**WHAT IS EXPECTED:**
Before anything else, drop the pictures; then return exactly the lines from the top of the listing through the line with "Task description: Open".

INFORMATION PROVIDED Start Marker

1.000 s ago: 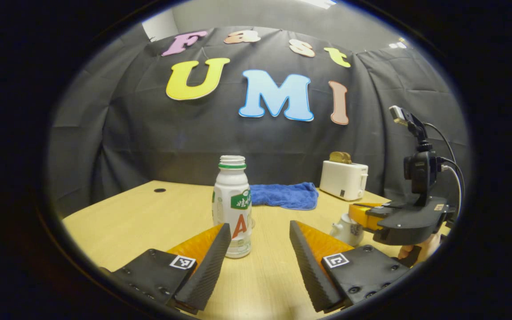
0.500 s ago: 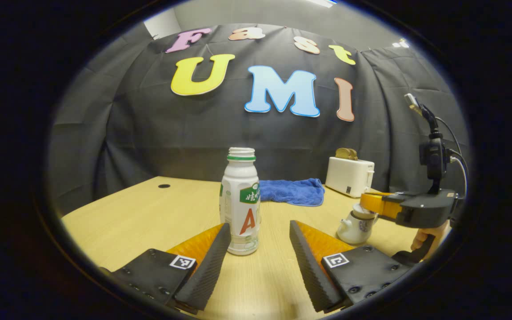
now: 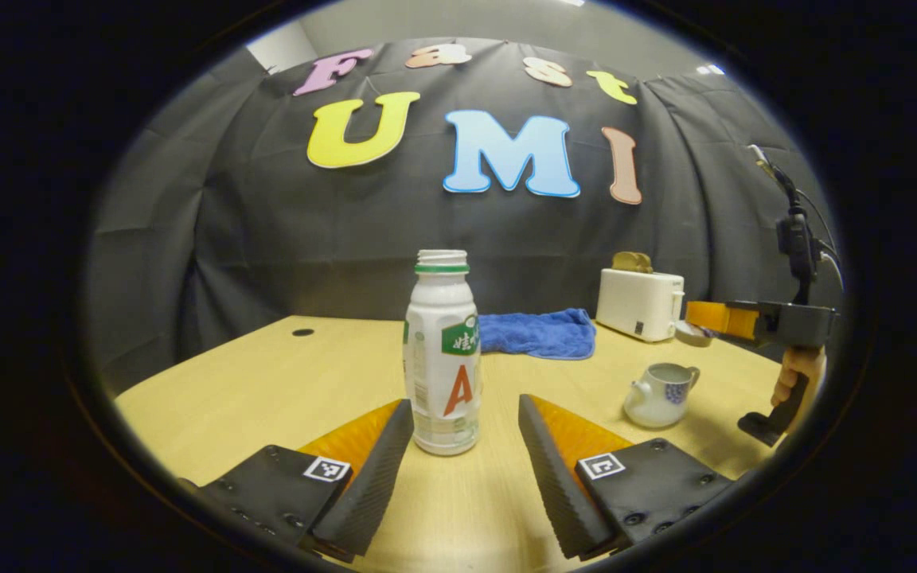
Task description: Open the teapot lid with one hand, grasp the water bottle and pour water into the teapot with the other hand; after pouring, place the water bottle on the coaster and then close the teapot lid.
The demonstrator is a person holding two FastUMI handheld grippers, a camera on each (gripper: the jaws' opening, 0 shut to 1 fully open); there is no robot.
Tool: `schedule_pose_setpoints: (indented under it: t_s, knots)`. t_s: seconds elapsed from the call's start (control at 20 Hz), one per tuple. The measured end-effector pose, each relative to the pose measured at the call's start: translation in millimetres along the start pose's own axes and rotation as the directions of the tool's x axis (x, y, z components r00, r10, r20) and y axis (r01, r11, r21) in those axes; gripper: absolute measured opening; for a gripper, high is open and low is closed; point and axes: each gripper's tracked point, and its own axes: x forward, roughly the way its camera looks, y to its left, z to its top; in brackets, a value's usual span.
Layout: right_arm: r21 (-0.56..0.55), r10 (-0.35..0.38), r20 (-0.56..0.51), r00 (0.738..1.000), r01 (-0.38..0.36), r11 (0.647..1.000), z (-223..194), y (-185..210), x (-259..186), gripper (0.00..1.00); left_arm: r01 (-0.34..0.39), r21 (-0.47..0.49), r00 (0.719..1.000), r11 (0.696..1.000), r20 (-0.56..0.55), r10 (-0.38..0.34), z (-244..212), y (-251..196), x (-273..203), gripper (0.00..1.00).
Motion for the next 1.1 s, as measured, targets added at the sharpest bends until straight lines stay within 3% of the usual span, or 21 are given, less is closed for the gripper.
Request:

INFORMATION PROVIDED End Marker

**COMPLETED TASK:**
1.000 s ago: 
0.500 s ago: 
now: 
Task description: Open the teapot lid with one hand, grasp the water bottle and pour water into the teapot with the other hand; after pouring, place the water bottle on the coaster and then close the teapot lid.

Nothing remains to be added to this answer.